- [RECORDS TO USE]

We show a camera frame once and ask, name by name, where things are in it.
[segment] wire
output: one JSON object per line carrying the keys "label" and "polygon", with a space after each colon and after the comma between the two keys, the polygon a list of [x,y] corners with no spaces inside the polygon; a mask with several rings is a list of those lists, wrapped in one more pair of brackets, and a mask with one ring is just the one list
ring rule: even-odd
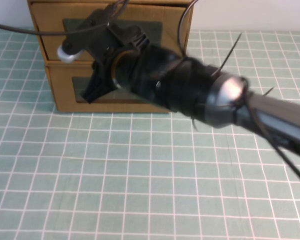
{"label": "wire", "polygon": [[181,34],[182,34],[182,24],[184,23],[185,17],[187,15],[187,13],[190,11],[190,9],[198,2],[198,0],[192,0],[189,5],[186,7],[186,9],[183,11],[181,18],[179,20],[179,24],[178,24],[178,29],[177,29],[177,43],[178,46],[181,50],[182,56],[185,57],[186,54],[186,46],[182,47],[182,43],[181,43]]}
{"label": "wire", "polygon": [[246,79],[243,80],[245,83],[245,87],[243,89],[243,103],[246,105],[247,110],[254,121],[255,125],[259,128],[262,133],[262,136],[269,142],[269,144],[274,148],[274,150],[278,153],[278,155],[283,159],[283,161],[292,169],[292,171],[299,177],[300,179],[300,170],[292,163],[292,161],[280,150],[279,146],[276,144],[272,136],[266,130],[262,121],[258,118],[256,111],[252,109],[249,104],[249,97],[253,94],[250,92],[248,94],[249,83]]}
{"label": "wire", "polygon": [[[184,22],[184,19],[187,15],[187,13],[189,12],[189,10],[195,5],[195,3],[198,0],[192,0],[190,2],[190,4],[187,6],[187,8],[184,10],[184,12],[182,13],[182,16],[180,18],[179,24],[178,24],[178,29],[177,29],[177,43],[178,46],[181,50],[182,56],[186,57],[186,47],[182,47],[181,44],[181,34],[182,34],[182,30],[181,30],[181,26]],[[231,50],[229,51],[228,55],[226,56],[226,58],[224,59],[223,63],[221,64],[221,66],[212,74],[212,76],[214,76],[215,74],[219,73],[222,68],[225,66],[225,64],[227,63],[230,55],[232,54],[232,52],[234,51],[235,47],[237,46],[237,43],[239,41],[239,39],[241,38],[242,33],[239,34],[238,38],[236,39],[234,45],[232,46]],[[275,142],[275,140],[272,138],[272,136],[269,134],[269,132],[266,130],[264,124],[261,122],[261,120],[258,118],[256,111],[254,109],[252,109],[252,107],[249,104],[249,97],[253,94],[252,92],[248,93],[248,89],[249,89],[249,83],[248,81],[243,78],[243,81],[245,83],[244,85],[244,89],[242,92],[242,98],[243,99],[239,99],[238,103],[235,104],[227,104],[227,105],[220,105],[218,107],[234,107],[235,105],[237,107],[240,107],[240,103],[244,104],[249,112],[250,117],[252,118],[254,124],[259,128],[259,130],[261,131],[262,137],[264,137],[269,144],[273,147],[273,149],[277,152],[277,154],[283,159],[283,161],[292,169],[292,171],[299,177],[300,179],[300,170],[292,163],[292,161],[280,150],[279,146],[277,145],[277,143]],[[268,95],[274,88],[272,87],[270,90],[268,90],[264,96]],[[197,127],[195,125],[195,119],[192,118],[192,125],[193,127],[197,130]]]}
{"label": "wire", "polygon": [[[117,19],[118,16],[120,16],[122,14],[122,12],[127,7],[129,1],[130,0],[119,0],[115,3],[113,3],[112,5],[109,5],[109,6],[113,7],[113,12],[115,12],[117,6],[120,3],[123,2],[122,6],[118,10],[118,12],[110,17],[109,22],[112,22],[113,20]],[[94,25],[92,27],[81,29],[81,30],[76,30],[76,31],[33,31],[33,30],[27,30],[27,29],[12,27],[12,26],[3,25],[3,24],[0,24],[0,29],[10,31],[10,32],[20,33],[20,34],[29,34],[29,35],[36,35],[36,36],[69,36],[69,35],[76,35],[76,34],[86,33],[86,32],[89,32],[91,30],[95,30],[97,28],[101,28],[103,26],[106,26],[107,24],[108,24],[108,22],[102,23],[102,24],[97,24],[97,25]]]}
{"label": "wire", "polygon": [[239,34],[239,36],[237,37],[237,39],[235,40],[232,48],[230,49],[228,55],[225,57],[225,59],[223,60],[223,63],[221,64],[221,66],[212,74],[212,76],[216,75],[217,73],[220,73],[221,70],[224,68],[224,66],[226,65],[228,59],[230,58],[230,55],[232,54],[232,52],[235,50],[240,38],[242,36],[242,33]]}

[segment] cardboard box
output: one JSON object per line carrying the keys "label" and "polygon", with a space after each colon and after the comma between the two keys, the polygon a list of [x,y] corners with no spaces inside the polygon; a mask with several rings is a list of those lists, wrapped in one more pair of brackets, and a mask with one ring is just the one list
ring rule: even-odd
{"label": "cardboard box", "polygon": [[[37,31],[71,31],[96,9],[104,9],[115,0],[27,0]],[[122,27],[139,25],[153,43],[180,53],[177,44],[178,23],[190,0],[130,0],[116,23]],[[187,45],[193,10],[182,25],[182,44]],[[57,49],[65,36],[38,37],[45,70],[60,112],[167,112],[142,102],[135,96],[116,91],[88,104],[79,89],[87,84],[93,70],[93,58],[85,52],[72,64],[60,62]]]}

- [EXERCISE GOAL]
The records must come back exactly, with their pictures removed.

- [ANSWER SPACE]
We show a camera frame once and ask, name by name, where things are in it.
[segment] wire
output: one JSON object per line carrying the keys "label" and "polygon", with a space after each colon and after the comma between the two keys, the polygon a list of [x,y] corners with no spaces inside the polygon; a mask with several rings is a list of those lists, wrapped in one more pair of brackets, and a mask with one ring is just the one list
ring rule: even-odd
{"label": "wire", "polygon": [[181,34],[182,34],[182,24],[184,23],[185,17],[187,15],[187,13],[190,11],[190,9],[198,2],[198,0],[192,0],[189,5],[186,7],[186,9],[183,11],[181,18],[179,20],[179,24],[178,24],[178,29],[177,29],[177,43],[178,46],[181,50],[182,56],[185,57],[186,54],[186,46],[182,47],[182,43],[181,43]]}
{"label": "wire", "polygon": [[246,79],[243,80],[245,83],[245,87],[243,89],[243,103],[246,105],[247,110],[254,121],[255,125],[259,128],[262,133],[262,136],[269,142],[269,144],[274,148],[274,150],[278,153],[278,155],[283,159],[283,161],[292,169],[292,171],[299,177],[300,179],[300,170],[292,163],[292,161],[280,150],[279,146],[276,144],[272,136],[266,130],[262,121],[258,118],[256,111],[252,109],[249,104],[249,97],[253,94],[250,92],[248,94],[249,83]]}
{"label": "wire", "polygon": [[[184,22],[184,19],[187,15],[187,13],[189,12],[189,10],[195,5],[195,3],[198,0],[192,0],[190,2],[190,4],[187,6],[187,8],[184,10],[184,12],[182,13],[182,16],[180,18],[179,24],[178,24],[178,29],[177,29],[177,43],[178,46],[181,50],[182,56],[186,57],[186,47],[182,47],[181,44],[181,34],[182,34],[182,30],[181,30],[181,26]],[[231,50],[229,51],[228,55],[226,56],[226,58],[224,59],[223,63],[221,64],[221,66],[212,74],[212,76],[214,76],[215,74],[219,73],[222,68],[225,66],[225,64],[227,63],[230,55],[232,54],[232,52],[234,51],[235,47],[237,46],[237,43],[239,41],[239,39],[241,38],[242,33],[239,34],[238,38],[236,39],[234,45],[232,46]],[[275,142],[275,140],[272,138],[272,136],[269,134],[269,132],[266,130],[264,124],[261,122],[261,120],[258,118],[256,111],[254,109],[252,109],[252,107],[249,104],[249,97],[253,94],[252,92],[248,93],[248,89],[249,89],[249,83],[248,81],[243,78],[243,81],[245,83],[244,85],[244,89],[242,92],[242,98],[243,99],[239,99],[238,103],[235,104],[227,104],[227,105],[220,105],[218,107],[234,107],[235,105],[237,107],[240,107],[240,103],[244,104],[249,112],[250,117],[252,118],[254,124],[259,128],[259,130],[261,131],[262,137],[264,137],[269,144],[273,147],[273,149],[277,152],[277,154],[283,159],[283,161],[292,169],[292,171],[299,177],[300,179],[300,170],[292,163],[292,161],[280,150],[279,146],[277,145],[277,143]],[[268,95],[274,88],[272,87],[270,90],[268,90],[264,96]],[[197,127],[195,125],[195,119],[192,118],[192,125],[193,127],[197,130]]]}
{"label": "wire", "polygon": [[[117,19],[118,16],[120,16],[122,14],[122,12],[127,7],[129,1],[130,0],[119,0],[115,3],[113,3],[112,5],[109,5],[109,6],[113,7],[113,12],[115,12],[117,6],[120,3],[123,2],[122,6],[118,10],[118,12],[110,17],[109,22],[112,22],[113,20]],[[94,25],[92,27],[81,29],[81,30],[76,30],[76,31],[33,31],[33,30],[27,30],[27,29],[12,27],[12,26],[3,25],[3,24],[0,24],[0,29],[10,31],[10,32],[20,33],[20,34],[29,34],[29,35],[36,35],[36,36],[69,36],[69,35],[76,35],[76,34],[86,33],[86,32],[89,32],[91,30],[95,30],[97,28],[101,28],[103,26],[106,26],[107,24],[108,24],[108,22],[102,23],[102,24],[97,24],[97,25]]]}
{"label": "wire", "polygon": [[239,34],[239,36],[237,37],[237,39],[235,40],[232,48],[230,49],[228,55],[225,57],[225,59],[223,60],[223,63],[221,64],[221,66],[212,74],[212,76],[216,75],[217,73],[220,73],[221,70],[224,68],[224,66],[226,65],[228,59],[230,58],[230,55],[232,54],[232,52],[235,50],[240,38],[242,36],[242,33]]}

[segment] cardboard box
output: one JSON object per line carrying the keys "label" and "polygon", with a space after each colon and after the comma between the two keys, the polygon a list of [x,y] corners with no spaces inside the polygon; a mask with several rings is a list of those lists, wrapped in one more pair of brackets, and a mask with one ring is just the one list
ring rule: even-odd
{"label": "cardboard box", "polygon": [[[37,31],[71,31],[96,9],[104,9],[115,0],[27,0]],[[122,27],[139,25],[153,43],[180,53],[177,44],[178,23],[190,0],[130,0],[116,23]],[[187,45],[193,10],[182,25],[182,44]],[[57,49],[65,36],[38,37],[45,70],[60,112],[167,112],[142,102],[135,96],[116,91],[88,104],[79,89],[87,84],[93,70],[93,58],[85,52],[72,64],[60,62]]]}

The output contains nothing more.